Abstract:
A heat seal film splicer having a reciprocating heated splice head movable along a guide track between a first position wherein the splice head is adapted to cooperate with the guide track to cut off a length of heat activated splice tape and to apply heat and pressure to a splice and a second position away from the first position is provided with a means for thermally decoupling the splice head from the guide track when the splice head is in its second position.

Description:
BACKGROUND OF THE INVENTION 
     1. Field of the Invention 
     This invention relates to heat seal splicers for splicing film strips and in particular to an improvement in the splicing station for such splicers. 

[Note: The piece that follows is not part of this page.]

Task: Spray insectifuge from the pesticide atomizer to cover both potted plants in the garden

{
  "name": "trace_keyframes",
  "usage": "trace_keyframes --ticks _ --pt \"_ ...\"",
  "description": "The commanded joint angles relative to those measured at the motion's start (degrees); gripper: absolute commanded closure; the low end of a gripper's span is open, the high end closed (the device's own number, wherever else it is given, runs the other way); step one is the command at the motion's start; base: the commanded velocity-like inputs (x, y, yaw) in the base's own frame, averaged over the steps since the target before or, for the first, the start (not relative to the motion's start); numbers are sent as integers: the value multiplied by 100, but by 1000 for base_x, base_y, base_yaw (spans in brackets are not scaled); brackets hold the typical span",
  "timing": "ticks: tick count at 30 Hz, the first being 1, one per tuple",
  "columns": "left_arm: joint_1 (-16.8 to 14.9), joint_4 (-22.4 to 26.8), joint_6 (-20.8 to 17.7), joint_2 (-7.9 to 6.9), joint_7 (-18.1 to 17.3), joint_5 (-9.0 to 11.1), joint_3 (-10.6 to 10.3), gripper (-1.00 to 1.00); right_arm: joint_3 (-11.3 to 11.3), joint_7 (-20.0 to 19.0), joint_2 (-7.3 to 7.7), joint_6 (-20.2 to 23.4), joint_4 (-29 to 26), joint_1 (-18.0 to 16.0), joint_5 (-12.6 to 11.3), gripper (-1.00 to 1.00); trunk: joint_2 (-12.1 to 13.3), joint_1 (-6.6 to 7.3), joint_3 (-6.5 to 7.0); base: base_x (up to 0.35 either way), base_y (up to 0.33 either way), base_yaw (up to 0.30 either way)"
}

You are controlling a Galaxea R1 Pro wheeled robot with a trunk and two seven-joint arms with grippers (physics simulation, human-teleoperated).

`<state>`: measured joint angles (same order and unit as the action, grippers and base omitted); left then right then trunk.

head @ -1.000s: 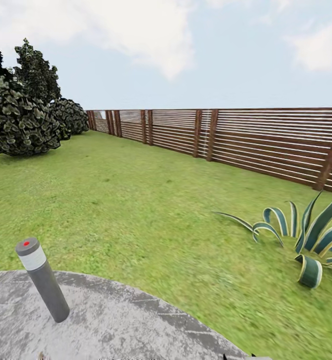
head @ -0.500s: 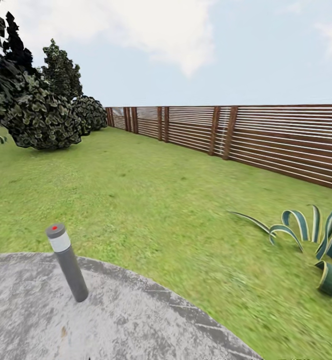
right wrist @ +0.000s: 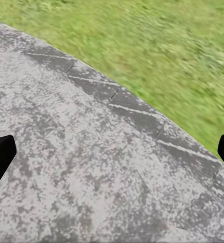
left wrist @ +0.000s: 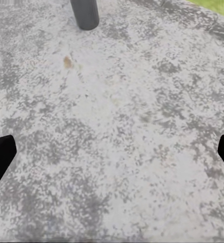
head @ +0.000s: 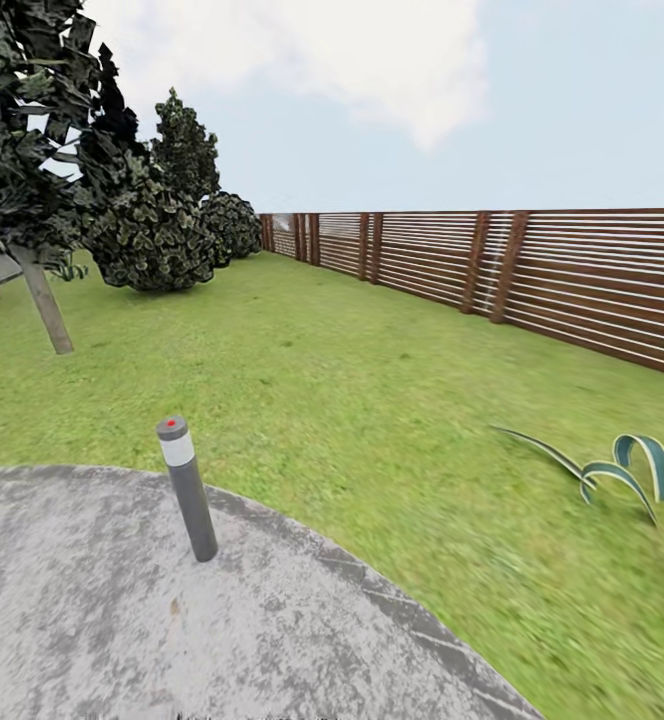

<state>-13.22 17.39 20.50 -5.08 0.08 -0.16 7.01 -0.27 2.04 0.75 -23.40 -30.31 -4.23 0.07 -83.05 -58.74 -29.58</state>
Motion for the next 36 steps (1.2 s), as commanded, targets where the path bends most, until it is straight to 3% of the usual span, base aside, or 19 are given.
trace_keyframes --ticks 1,10,18,36 --pt "-5 -6 21 1 1 0 9 -100 2 16 1 -16 1 -1 2 -100 -3 1 -6 -26 -17 279" --pt "-5 27 14 8 25 7 17 -100 -2 16 3 -16 1 1 2 -100 -3 1 -6 -6 -4 279" --pt "-5 29 11 6 306 25 26 -100 -14 16 4 -12 -1 0 1 -100 -3 1 -6 0 0 279" --pt "-5 -8 24 7 323 7 3 -100 -17 16 4 -10 -2 -2 1 -100 -3 1 -6 0 0 279"
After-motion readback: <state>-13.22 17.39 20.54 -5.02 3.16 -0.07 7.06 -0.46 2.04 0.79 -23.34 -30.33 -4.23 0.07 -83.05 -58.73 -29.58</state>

     2. Description of the Prior Art. 
     Heat seal splicers for splicing film strips are well known in the art, one example being the splicer shown in U.S. Pat. No. 3,725,168. In such splicers, a length of heat activated splice tape is applied under heat and pressure to the ends of film to be spliced. The splice station includes a splice pad for supporting the ends of film to be spliced, a heated splice head for applying the splice tape under heat and pressure to the film ends, and a guide track for supporting and guiding the splice head. The heated splice head is moved along the guide track to the splice pad by means such as a pneumatic or hydraulic cylinder. 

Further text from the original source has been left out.